__PROBLEM DETAILS__: In the material below, begin at the line that has "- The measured", stop after the line that has "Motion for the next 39", and transcribe those lines exactly, without pictures.

__DATA FOR THIS TASK__:
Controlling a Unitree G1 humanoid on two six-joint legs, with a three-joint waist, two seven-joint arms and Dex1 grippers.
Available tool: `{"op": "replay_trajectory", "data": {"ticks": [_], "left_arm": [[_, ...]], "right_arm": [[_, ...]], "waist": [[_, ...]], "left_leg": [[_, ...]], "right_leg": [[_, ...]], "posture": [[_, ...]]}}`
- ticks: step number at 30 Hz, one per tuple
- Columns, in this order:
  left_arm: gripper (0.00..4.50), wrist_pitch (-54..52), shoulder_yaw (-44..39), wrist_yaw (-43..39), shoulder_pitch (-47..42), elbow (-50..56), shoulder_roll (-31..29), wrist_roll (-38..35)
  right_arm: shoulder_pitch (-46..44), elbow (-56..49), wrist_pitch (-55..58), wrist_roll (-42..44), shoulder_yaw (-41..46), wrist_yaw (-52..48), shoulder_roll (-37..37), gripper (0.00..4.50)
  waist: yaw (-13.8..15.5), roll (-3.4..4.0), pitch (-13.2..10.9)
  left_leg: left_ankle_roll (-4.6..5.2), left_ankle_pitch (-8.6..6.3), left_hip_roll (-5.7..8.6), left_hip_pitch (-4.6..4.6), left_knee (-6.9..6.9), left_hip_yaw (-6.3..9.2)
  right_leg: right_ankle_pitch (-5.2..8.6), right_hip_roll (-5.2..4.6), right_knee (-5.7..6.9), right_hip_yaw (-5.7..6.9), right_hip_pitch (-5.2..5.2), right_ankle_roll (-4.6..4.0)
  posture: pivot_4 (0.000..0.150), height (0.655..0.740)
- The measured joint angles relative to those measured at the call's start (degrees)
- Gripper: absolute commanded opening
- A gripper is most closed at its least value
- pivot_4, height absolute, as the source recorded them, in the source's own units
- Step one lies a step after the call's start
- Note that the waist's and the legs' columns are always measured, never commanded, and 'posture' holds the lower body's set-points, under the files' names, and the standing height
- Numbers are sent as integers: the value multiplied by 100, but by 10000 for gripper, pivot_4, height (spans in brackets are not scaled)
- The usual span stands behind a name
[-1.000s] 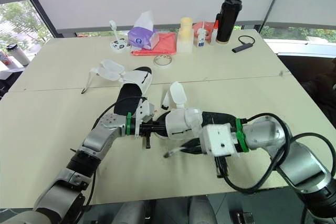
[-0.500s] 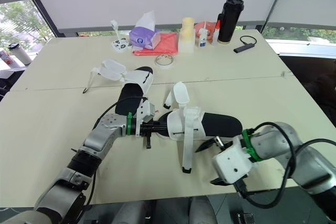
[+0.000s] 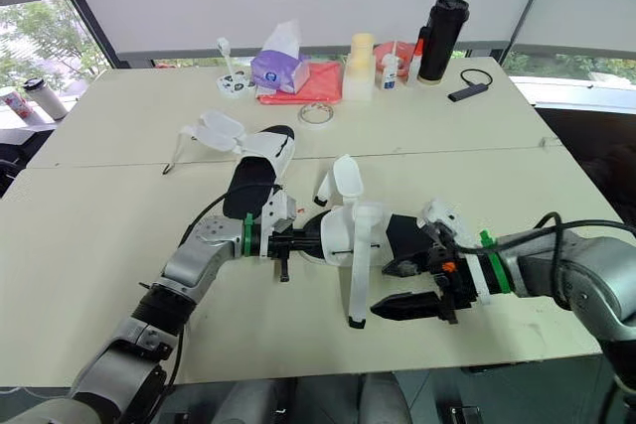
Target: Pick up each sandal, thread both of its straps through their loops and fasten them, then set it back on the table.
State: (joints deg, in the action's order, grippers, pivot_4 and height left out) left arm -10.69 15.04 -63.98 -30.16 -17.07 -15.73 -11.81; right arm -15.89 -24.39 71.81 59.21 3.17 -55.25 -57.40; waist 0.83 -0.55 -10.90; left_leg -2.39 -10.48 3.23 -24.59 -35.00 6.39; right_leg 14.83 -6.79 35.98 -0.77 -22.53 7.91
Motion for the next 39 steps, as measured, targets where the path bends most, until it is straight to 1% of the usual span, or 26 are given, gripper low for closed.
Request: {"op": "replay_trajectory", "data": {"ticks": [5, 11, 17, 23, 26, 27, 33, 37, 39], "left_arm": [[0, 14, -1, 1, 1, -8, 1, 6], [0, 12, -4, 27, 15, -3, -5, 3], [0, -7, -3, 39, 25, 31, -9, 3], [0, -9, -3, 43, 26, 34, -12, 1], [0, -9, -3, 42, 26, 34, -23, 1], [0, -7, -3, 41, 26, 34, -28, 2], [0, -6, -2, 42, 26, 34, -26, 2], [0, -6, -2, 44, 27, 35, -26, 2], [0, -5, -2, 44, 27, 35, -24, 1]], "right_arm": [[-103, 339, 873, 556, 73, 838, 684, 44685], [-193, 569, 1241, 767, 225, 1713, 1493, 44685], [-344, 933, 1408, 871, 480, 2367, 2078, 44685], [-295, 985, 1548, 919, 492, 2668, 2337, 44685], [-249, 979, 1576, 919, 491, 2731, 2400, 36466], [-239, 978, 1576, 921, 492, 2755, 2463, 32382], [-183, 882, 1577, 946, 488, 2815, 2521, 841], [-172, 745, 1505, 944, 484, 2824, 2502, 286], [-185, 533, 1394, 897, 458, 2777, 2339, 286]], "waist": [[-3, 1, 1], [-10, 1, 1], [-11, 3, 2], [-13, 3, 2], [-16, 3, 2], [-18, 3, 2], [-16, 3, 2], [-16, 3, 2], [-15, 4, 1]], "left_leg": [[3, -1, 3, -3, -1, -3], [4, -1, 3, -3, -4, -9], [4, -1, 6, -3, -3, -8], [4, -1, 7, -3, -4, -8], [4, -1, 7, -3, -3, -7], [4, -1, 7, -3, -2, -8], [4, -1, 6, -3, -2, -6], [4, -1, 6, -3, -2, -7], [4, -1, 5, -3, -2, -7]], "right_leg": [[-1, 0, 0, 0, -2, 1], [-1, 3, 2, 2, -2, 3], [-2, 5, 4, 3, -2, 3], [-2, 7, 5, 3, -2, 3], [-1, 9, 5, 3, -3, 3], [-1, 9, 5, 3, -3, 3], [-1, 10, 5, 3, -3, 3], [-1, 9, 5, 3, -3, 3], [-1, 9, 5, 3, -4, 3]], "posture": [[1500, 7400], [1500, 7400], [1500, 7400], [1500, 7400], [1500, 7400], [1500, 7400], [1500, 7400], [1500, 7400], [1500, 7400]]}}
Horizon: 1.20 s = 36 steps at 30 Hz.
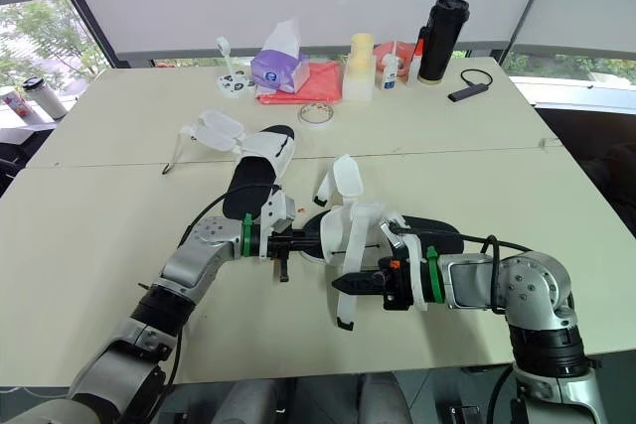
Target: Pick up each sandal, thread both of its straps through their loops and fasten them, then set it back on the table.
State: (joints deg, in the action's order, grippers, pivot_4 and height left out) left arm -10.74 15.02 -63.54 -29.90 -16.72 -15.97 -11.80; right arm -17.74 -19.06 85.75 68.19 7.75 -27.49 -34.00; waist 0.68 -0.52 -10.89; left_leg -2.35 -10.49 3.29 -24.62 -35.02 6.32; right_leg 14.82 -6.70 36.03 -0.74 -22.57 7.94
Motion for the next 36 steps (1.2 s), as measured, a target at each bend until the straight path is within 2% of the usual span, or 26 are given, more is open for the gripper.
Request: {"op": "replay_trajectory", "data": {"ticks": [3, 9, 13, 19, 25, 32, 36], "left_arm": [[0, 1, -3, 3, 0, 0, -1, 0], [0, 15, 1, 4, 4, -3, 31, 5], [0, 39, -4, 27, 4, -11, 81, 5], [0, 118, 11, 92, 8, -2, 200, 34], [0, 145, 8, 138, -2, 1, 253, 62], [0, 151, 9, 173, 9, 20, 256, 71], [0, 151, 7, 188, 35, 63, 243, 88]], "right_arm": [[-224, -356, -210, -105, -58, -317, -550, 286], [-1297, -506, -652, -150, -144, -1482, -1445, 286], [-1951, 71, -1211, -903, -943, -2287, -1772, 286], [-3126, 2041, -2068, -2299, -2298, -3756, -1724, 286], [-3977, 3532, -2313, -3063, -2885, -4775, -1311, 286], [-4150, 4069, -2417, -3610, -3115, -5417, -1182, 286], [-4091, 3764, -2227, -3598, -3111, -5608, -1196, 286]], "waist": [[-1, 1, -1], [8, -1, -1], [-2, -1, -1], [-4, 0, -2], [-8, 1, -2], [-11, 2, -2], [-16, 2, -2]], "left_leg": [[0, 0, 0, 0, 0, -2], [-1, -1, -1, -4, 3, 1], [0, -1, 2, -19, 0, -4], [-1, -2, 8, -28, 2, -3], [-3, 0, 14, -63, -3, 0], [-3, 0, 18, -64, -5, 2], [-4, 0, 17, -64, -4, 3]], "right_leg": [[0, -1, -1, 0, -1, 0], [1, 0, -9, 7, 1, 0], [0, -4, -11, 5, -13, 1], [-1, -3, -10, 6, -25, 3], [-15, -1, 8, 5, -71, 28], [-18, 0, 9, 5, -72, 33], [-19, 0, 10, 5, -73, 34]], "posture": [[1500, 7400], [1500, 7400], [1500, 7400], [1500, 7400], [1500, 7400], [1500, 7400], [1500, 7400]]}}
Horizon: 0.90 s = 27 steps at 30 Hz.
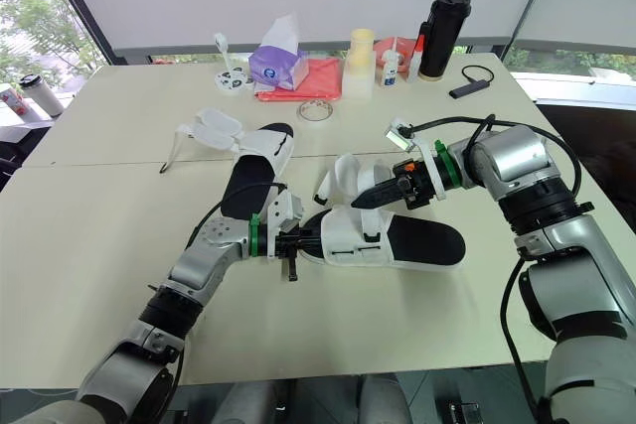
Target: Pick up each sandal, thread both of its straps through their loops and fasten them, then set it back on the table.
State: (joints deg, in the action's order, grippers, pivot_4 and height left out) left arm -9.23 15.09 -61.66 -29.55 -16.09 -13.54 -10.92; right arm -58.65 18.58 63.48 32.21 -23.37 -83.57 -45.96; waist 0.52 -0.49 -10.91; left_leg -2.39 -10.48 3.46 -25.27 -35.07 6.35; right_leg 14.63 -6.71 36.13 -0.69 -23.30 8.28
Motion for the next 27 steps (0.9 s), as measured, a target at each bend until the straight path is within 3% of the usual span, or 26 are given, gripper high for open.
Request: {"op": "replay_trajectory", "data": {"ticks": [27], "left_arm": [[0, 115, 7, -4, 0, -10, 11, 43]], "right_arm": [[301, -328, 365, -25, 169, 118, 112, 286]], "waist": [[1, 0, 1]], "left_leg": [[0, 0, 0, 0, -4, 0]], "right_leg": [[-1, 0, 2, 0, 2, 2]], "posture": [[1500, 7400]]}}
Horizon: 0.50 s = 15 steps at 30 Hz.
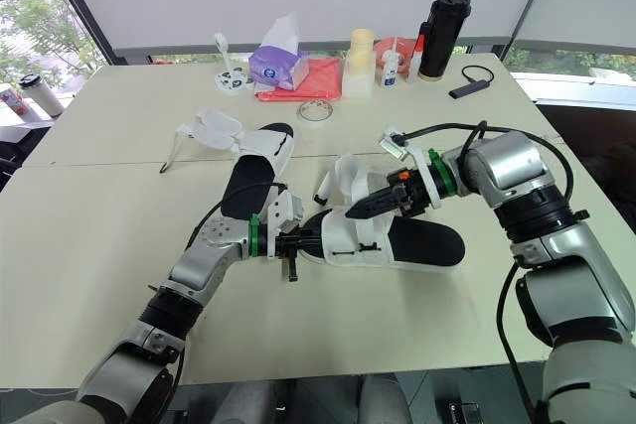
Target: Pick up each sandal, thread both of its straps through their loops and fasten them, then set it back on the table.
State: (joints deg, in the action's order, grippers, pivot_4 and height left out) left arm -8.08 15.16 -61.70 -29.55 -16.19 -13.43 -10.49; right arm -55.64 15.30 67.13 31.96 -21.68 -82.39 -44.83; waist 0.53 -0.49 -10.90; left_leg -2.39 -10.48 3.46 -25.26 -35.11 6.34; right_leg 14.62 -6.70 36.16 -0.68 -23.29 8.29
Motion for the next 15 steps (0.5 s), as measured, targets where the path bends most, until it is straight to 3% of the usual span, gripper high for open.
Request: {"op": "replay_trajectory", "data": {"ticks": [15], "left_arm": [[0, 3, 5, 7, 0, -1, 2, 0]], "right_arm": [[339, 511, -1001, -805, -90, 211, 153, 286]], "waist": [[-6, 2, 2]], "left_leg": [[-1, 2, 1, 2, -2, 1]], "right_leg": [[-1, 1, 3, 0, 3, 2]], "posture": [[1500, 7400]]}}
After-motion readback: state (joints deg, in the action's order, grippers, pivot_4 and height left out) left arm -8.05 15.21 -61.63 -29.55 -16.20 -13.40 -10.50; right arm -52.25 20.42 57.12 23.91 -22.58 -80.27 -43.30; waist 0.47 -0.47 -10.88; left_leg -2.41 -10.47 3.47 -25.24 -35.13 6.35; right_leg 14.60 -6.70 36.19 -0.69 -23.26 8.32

__EXERCISE OUTPUT__:
- The measured joint angles relative to those measured at the call's start (degrees)
- Gripper: absolute commanded opening
- A gripper is most closed at its least value
- pivot_4, height absolute, as the source recorded them, in the source's own units
- Step one lies a step after the call's start
- Note that the waist's and the legs' columns are always measured, never commanded, and 'posture' holds the lower body's set-points, under the files' names, and the standing height
- Numbers are sent as integers: the value multiplied by 100, but by 10000 for gripper, pivot_4, height (spans in brackets are not scaled)
- The usual span stands behind a name
[-1.000s] 
[-0.500s] 
[+0.000s] 
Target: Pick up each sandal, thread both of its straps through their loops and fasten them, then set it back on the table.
State: (joints deg, in the action's order, grippers, pivot_4 and height left out) left arm -10.69 15.04 -63.98 -30.16 -17.07 -15.73 -11.81; right arm -15.89 -24.39 71.81 59.21 3.17 -55.25 -57.40; waist 0.83 -0.55 -10.90; left_leg -2.39 -10.48 3.23 -24.59 -35.00 6.39; right_leg 14.83 -6.79 35.98 -0.77 -22.53 7.91
Motion for the next 39 steps, as measured, targets where the path bends most, until it is straight to 1% of the usual span, or 26 are given, gripper low for closed.

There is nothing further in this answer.